My point is that as a tenant in a building with an AirBnB host, I have absolutely zero guarantees about what kind of tenants AirBnB hosts take on. Maybe some need the money and are willing to take on people with no reputation scores? I'm willing to trust my building management to take responsibility for screening tenants because if they fail I can sue them and I know they can pay because they are insured.

That's the point you keep dancing around. AirBnB's reputation system might be great. That's irrelevant to me as a tenant in the same building. I don't get to see or have any control over the reputations scores of the people AirBnB hosts in my building take on. The AirBnB host exposes me to a level of risk, he is in total control over that level of risk, and he doesn't carry insurance against that risk.
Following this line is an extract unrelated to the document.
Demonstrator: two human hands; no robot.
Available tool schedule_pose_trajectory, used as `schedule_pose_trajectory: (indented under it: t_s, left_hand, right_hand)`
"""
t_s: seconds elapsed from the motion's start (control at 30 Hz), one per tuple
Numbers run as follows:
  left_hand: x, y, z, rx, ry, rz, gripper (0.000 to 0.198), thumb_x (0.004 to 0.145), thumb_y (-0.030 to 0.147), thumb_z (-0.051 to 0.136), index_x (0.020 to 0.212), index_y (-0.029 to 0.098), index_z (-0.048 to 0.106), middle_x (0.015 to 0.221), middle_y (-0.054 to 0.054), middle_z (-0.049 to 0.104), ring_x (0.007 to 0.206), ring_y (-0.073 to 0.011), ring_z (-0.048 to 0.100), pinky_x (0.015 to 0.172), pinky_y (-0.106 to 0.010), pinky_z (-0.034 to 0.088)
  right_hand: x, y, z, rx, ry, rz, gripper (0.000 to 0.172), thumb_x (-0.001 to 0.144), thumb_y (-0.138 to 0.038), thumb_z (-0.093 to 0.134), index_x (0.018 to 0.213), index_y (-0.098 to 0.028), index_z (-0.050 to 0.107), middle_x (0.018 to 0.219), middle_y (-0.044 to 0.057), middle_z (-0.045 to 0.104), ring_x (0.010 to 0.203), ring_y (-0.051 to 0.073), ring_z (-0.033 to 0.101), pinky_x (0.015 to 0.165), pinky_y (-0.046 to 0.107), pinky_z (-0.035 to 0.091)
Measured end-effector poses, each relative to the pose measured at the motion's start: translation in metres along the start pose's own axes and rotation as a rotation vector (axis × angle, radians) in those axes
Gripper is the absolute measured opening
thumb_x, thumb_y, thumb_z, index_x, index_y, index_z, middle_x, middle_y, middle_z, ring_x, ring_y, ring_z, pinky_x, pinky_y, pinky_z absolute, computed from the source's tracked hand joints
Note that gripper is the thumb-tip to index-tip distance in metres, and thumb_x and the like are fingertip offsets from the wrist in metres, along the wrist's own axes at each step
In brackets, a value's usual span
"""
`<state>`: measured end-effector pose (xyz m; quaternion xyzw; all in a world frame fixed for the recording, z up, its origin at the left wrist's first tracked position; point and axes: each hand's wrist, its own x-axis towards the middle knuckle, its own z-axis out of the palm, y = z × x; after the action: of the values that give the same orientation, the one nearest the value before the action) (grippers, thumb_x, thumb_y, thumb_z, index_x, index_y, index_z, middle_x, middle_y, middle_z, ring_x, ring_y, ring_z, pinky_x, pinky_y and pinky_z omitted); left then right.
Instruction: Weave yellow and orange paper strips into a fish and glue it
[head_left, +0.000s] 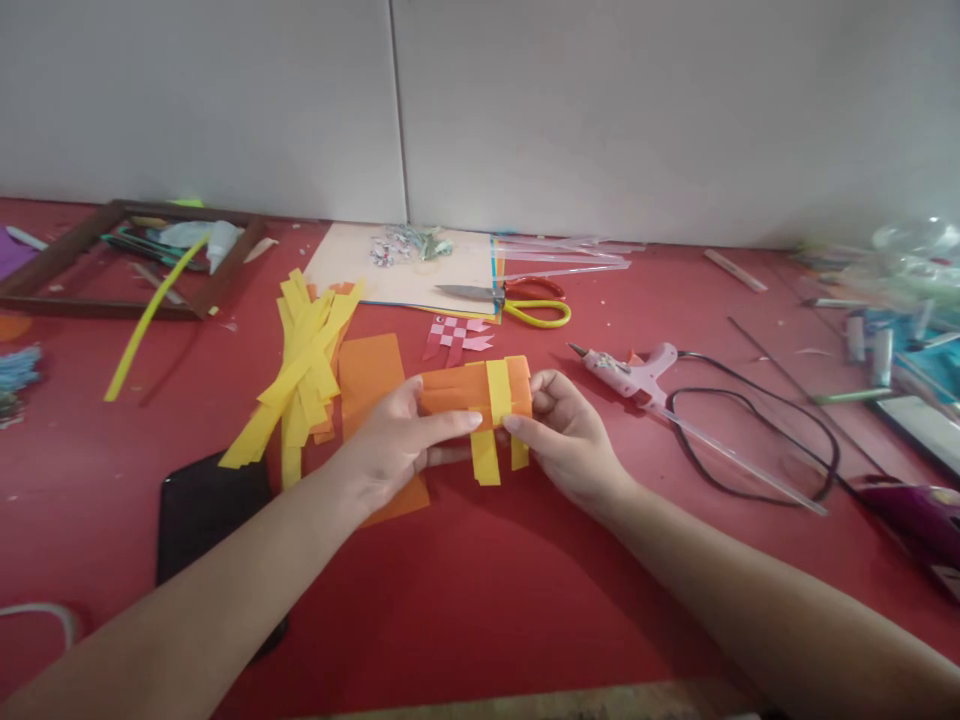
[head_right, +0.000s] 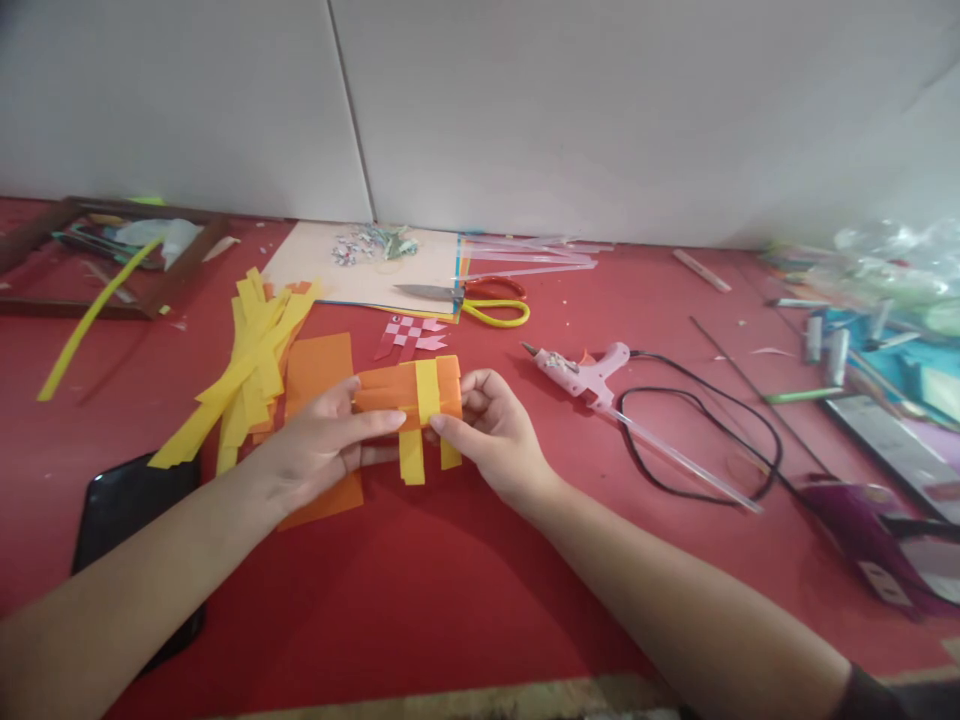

That is a harm to me.


> Your argument is that you wouldn't want to live in a building where the tenants hadn't undergone background checks and credit checks, and that this increases risk.

Not really, my point was with respect to who cares for their property the most: owners > long term renters > short term( 1 week or less) renters


I sympathize, I've lived in a fairly similar area recently (the University District in Seattle - lots of student renters who obviously don't care).

However, at the moment, the landlord's not doing anything illegal at all. How can we deal with this kind of scenario effectively?


The owner of the property is harmed, when they agree with a renter on a contract with specific terms, and the renter then secretly reneges on those terms to take all the profit from the owner's increased risk for themselves.